From the listing below, pull each line that includes "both".

Content starts

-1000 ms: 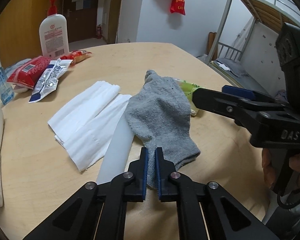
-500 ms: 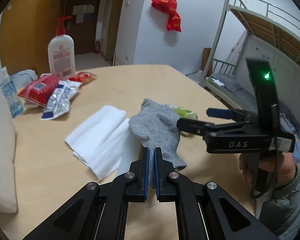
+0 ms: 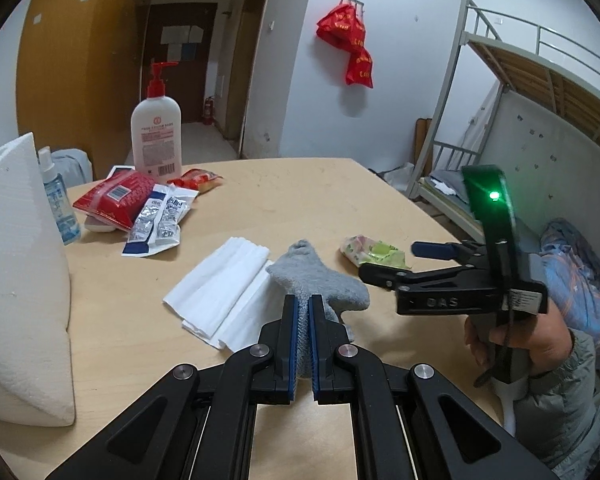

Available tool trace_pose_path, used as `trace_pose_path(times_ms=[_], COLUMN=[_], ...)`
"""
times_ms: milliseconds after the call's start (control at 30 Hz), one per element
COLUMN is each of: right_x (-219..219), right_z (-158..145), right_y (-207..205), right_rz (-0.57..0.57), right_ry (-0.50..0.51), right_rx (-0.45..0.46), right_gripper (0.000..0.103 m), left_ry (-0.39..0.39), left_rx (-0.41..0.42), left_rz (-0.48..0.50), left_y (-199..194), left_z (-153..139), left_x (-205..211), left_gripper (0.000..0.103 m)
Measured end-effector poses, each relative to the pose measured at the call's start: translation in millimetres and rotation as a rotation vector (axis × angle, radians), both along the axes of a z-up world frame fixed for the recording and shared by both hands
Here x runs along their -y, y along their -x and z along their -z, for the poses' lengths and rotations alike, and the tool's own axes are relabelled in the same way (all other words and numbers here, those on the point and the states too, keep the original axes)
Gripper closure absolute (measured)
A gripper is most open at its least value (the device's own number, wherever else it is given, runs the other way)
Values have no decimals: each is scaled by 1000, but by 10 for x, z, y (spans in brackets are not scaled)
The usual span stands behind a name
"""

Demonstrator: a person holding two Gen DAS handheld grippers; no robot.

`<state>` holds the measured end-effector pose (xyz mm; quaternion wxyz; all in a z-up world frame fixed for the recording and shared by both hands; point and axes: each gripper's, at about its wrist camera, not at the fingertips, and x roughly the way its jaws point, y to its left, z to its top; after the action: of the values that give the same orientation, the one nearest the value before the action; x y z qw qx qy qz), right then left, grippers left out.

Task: Organize soft objects
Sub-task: 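Lift the grey sock with the left gripper while the right gripper grasps the green packet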

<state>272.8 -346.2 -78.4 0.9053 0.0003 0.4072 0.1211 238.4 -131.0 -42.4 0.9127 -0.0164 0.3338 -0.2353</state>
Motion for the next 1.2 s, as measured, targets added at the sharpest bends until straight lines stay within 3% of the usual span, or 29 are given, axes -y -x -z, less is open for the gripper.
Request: trace_pose_path(times_ms=[133,200,333,733,1000,1200], right_x=[-3,-10,5,136,212,201], right_z=[103,127,101,-205,-536,-760], right_y=[-82,-85,-56,203,582,904], right_rz=[14,21,15,20,17,5], right_ry=[19,35,13,-100,-197,-210], right_rx=[-56,-60,-58,48,146,222], right_gripper=[34,38,65,68,68,68], left_ry=[1,1,7,3,-2,-5], left_rx=[-2,-9,-8,33,133,185], left_rz=[-1,0,-2,10,-8,-24], left_y=[13,17,18,98,330,527], left_z=[6,16,14,-223,-545,-686], left_x=[-9,-10,-23,37,17,-13], left_gripper=[98,98,98,98,98,98])
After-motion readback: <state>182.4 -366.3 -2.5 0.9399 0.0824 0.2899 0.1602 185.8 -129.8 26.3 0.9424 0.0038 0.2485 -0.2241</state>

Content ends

• WRITTEN REPLY:
Measured end-effector poses, each relative to the pose measured at the call's start: translation in millimetres and rotation as a rotation vector (axis × angle, radians), both along the axes of a z-up world frame fixed for the recording and shared by both hands
`<state>` holds the measured end-effector pose (xyz mm; quaternion wxyz; all in a z-up world frame fixed for the recording and shared by both hands; point and axes: each gripper's, at about its wrist camera, not at the fingertips, and x roughly the way its jaws point, y to its left, z to its top; after the action: of the values that give the same orientation, the one nearest the value before the action; x y z qw qx qy qz), right then left, grippers left out.

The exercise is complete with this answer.